2. Identify the factors of 8 that add up to 9: We need to find two numbers that multiply to 8 and add up to 9. The numbers [tex]\(1\)[/tex] and [tex]\(8\)[/tex] fit this criteria because:
[tex]\[ 1 \times 8 = 8 \quad \text{and} \quad 1 + 8 = 9 \][/tex]
3. Write the expression in its factored form: We can then express the quadratic expression as:
[tex]\[ x^2 + 9x + 8 = (x + 1)(x + 8) \][/tex]

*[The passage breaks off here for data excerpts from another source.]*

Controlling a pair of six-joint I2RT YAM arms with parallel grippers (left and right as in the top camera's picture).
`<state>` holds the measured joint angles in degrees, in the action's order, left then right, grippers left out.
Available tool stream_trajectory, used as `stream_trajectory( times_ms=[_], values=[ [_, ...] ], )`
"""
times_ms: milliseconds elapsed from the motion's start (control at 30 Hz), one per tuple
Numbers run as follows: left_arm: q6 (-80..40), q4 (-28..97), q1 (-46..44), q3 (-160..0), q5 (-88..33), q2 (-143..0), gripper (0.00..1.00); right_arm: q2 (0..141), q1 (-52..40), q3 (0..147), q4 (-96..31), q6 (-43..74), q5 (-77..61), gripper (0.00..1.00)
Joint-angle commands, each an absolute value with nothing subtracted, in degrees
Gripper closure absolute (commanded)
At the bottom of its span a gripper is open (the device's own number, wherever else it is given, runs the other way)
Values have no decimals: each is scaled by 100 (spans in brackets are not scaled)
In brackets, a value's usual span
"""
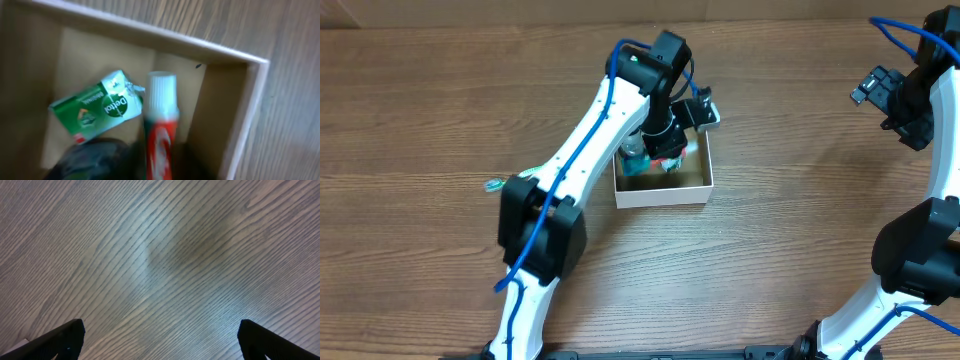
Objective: Pack container
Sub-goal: 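Carry the toothpaste tube into the box and release it, then grasp the green Colgate toothbrush handle with the left gripper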
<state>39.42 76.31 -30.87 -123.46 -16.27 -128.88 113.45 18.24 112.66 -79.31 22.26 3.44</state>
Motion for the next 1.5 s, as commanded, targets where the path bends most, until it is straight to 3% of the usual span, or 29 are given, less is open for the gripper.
stream_trajectory(
  times_ms=[0, 67, 200, 367, 433, 467, 600, 667, 700, 867, 1067, 1233, 1467],
  values=[
    [3964, 7666, -3124, -12418, -1612, -13026, 38, 11312, 1802, 11284, -7913, 2257, 445, 0],
    [3916, 7846, -3155, -12691, -1612, -12901, 33, 11312, 1802, 11281, -7915, 2259, 445, 0],
    [3505, 8534, -3109, -13961, -1601, -12164, 34, 11312, 1802, 11281, -7913, 2259, 445, 0],
    [2453, 9109, -2766, -14451, -220, -10930, 35, 11312, 1802, 11284, -7913, 2257, 445, 0],
    [1850, 9454, -2185, -14451, -178, -10766, 36, 11312, 1802, 11284, -7915, 2257, 445, 0],
    [1369, 9682, -1769, -14398, -102, -10792, 41, 11312, 1802, 11284, -7915, 2257, 445, 0],
    [545, 9542, -567, -13139, -320, -10798, 31, 11312, 1802, 11284, -7913, 2257, 445, 0],
    [930, 9376, -362, -12291, -495, -10798, 26, 11312, 1802, 11284, -7915, 2257, 445, 0],
    [1708, 9113, -340, -11563, -941, -10798, 0, 11312, 1802, 11284, -7913, 2257, 445, 0],
    [3015, 7435, -405, -9601, -1225, -10798, 0, 11312, 1802, 11281, -7915, 2257, 445, 0],
    [3651, 5229, -158, -7885, -1142, -10801, 0, 11312, 1802, 11281, -7915, 2257, 445, 0],
    [4252, 3948, -139, -7485, 89, -10805, 0, 11312, 1802, 11281, -7915, 2259, 445, 0],
    [4759, 3546, -150, -7424, -130, -11408, 0, 11312, 1802, 11284, -7913, 2257, 445, 0]
  ],
)
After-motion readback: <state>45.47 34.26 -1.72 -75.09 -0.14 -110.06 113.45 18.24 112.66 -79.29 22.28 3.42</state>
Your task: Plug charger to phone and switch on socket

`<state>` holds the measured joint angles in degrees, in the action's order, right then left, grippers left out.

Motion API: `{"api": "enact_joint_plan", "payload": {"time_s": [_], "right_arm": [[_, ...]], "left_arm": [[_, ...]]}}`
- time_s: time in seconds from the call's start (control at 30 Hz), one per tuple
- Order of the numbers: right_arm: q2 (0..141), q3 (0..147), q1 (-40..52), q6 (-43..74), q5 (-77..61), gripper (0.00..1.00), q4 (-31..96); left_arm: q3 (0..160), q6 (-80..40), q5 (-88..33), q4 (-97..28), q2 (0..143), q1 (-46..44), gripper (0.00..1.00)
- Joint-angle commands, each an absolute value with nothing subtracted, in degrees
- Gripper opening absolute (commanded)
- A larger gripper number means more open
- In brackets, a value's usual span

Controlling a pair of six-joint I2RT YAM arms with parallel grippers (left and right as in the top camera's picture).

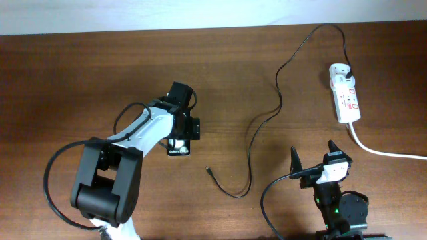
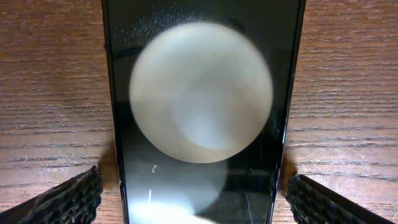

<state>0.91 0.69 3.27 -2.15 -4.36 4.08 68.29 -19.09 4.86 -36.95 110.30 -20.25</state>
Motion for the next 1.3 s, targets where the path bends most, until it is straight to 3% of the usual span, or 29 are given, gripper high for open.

Given this factorization, we can see how it translates to the models provided.
Analyze the models:
Model 1:
[tex]\[ \begin{array}{|c|c|c|c|c|c|c|c|} \hline 6 & +x & + & + & + & + & + & + \\ \hline +x & +x^2 & +x & +x & +x & +x & +x & +x \\ \hline + & +x & + & + & + & - & - & - \\ \hline + & +x & + & + & + & - & - & - \\ \hline + & +x & + & + & + & - & - & - \\ \hline \end{array} \][/tex]
Model 2:
[tex]\[ \begin{array}{|c|c|c|c|c|c|} \hline & +x & + & + & + & + \\ \hline +x & +x^2 & +x & +x & +x & +x \\ \hline + & +x & + & + & + & + \\ \hline + & +x & + & + & + & + \\ \hline \end{array} \][/tex]

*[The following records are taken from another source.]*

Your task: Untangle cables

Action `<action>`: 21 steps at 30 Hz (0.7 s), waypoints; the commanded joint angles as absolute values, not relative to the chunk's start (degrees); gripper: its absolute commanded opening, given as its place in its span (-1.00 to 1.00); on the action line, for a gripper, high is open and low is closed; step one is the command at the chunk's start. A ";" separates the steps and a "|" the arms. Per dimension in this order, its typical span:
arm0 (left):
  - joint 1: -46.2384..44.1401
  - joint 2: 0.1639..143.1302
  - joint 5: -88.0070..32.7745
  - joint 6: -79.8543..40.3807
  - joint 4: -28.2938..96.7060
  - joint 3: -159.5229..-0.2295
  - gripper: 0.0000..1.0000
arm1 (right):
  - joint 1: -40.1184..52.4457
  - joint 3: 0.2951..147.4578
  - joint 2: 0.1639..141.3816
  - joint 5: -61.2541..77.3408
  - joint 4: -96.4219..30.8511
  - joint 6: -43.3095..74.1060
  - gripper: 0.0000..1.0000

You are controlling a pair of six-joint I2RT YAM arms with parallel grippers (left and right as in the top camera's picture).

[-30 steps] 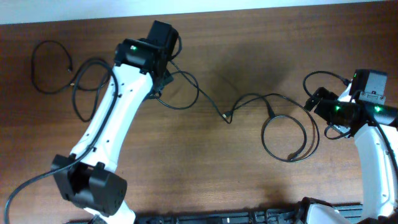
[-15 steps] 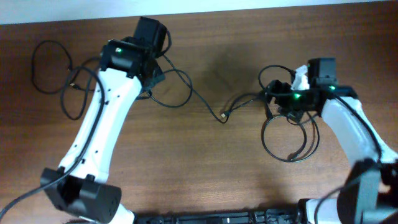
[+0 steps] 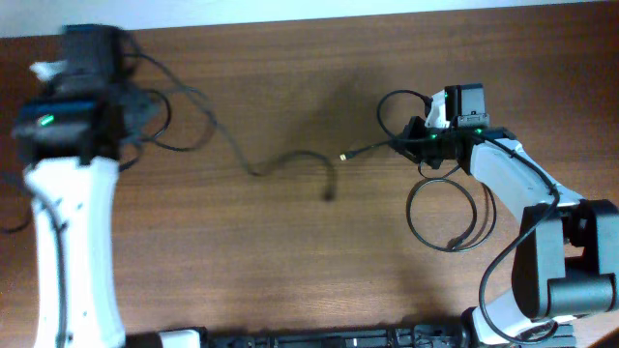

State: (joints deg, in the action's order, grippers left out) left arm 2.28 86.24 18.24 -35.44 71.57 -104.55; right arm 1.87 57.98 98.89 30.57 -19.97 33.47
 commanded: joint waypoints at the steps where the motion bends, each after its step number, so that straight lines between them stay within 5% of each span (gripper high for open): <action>1: 9.15 79.40 22.39 -23.22 65.39 -106.89 -1.00 | 2.24 58.41 99.07 30.83 -22.09 33.28 -0.92; 21: 51.03 81.38 36.34 -44.36 75.75 -106.87 -1.00 | 2.24 58.41 99.07 27.16 -30.94 33.30 -0.90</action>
State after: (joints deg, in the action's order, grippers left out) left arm 47.97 78.67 35.53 -37.71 74.54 -106.30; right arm 1.87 57.98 98.96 27.92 -30.72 33.47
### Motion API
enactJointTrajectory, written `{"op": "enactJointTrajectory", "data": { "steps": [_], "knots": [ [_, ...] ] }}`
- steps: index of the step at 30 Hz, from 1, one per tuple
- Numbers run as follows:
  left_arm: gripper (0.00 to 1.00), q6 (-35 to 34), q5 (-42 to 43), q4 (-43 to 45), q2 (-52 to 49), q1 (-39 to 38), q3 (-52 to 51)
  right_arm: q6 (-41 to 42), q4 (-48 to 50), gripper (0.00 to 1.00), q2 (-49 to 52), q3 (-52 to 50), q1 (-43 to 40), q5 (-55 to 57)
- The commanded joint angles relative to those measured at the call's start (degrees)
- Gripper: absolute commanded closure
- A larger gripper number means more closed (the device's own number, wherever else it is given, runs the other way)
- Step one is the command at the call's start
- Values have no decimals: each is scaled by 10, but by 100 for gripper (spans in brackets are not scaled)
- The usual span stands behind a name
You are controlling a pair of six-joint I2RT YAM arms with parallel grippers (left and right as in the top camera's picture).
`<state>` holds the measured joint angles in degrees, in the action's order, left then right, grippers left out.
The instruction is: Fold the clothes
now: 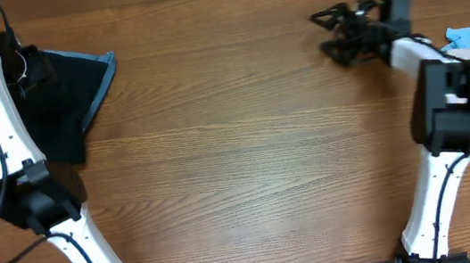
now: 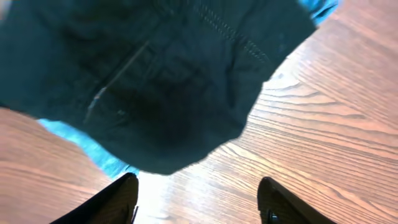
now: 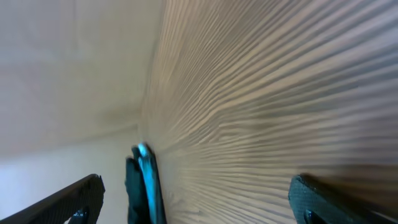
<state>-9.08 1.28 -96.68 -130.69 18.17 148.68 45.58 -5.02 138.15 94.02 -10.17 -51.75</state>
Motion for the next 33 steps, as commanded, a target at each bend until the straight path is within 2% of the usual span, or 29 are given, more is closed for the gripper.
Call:
{"op": "enactJointTrajectory", "data": {
  "steps": [1, 2, 4, 5, 6, 7, 11, 12, 13, 15, 16, 20, 24, 28, 30, 33],
  "knots": [
    [32, -23, -35, -1, 118, -9, -35, -17, -44, 0, 20, -17, -26, 66],
    [32, -33, -59, -1, 149, -14, -66, -81, -62, 0, 20, -17, -31, 48],
    [32, -55, -99, -1, 214, -29, -150, -122, -103, 20, 17, -14, -34, 45],
    [34, -60, -104, 5, 241, -41, -199, -140, -127, 58, 10, -10, -34, 61],
    [40, -60, -105, 21, 258, -54, -247, -148, -154, 88, -1, -5, -34, 93],
    [49, -60, -120, 46, 269, -70, -308, -163, -196, 96, -22, 5, -30, 144],
    [51, -64, -166, 130, 270, -88, -468, -240, -341, 96, -65, 64, -6, 281],
    [51, -64, -172, 177, 270, -88, -517, -252, -377, 96, -67, 82, -1, 316],
    [51, -63, -176, 207, 270, -88, -544, -266, -401, 85, -67, 95, 2, 334],
    [46, -63, -212, 294, 270, -89, -607, -270, -414, 26, -67, 98, 2, 339],
    [44, -62, -239, 327, 270, -89, -635, -270, -418, 0, -67, 98, 2, 339],
    [33, -46, -264, 439, 270, -89, -728, -269, -420, 0, -67, 97, 2, 339],
    [18, -37, -269, 493, 270, -90, -755, -246, -418, 0, -67, 97, 2, 337],
    [18, 14, -267, 548, 270, -111, -755, -246, -418, 0, -67, 97, 2, 337],
    [22, 14, -268, 559, 269, -122, -756, -246, -418, 0, -67, 97, 2, 337],
    [23, 16, -268, 573, 269, -126, -763, -246, -418, 0, -67, 97, 2, 337]
  ]
}}
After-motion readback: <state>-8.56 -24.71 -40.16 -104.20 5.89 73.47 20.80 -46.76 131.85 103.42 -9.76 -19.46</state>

Compare with factors [tex]\((x + 1)(x + 8)\)[/tex]:
- In Model 2, looking at the structure, [tex]\(8\)[/tex] extra terms and consistent addition align with the simplicity of the expression [tex]\((x + 8)\)[/tex].
Thus, the correct model that represents the factors [tex]\((x+1)(x+8)\)[/tex] of the given quadratic expression [tex]\(x^2 + 9x + 8\)[/tex] is the second model.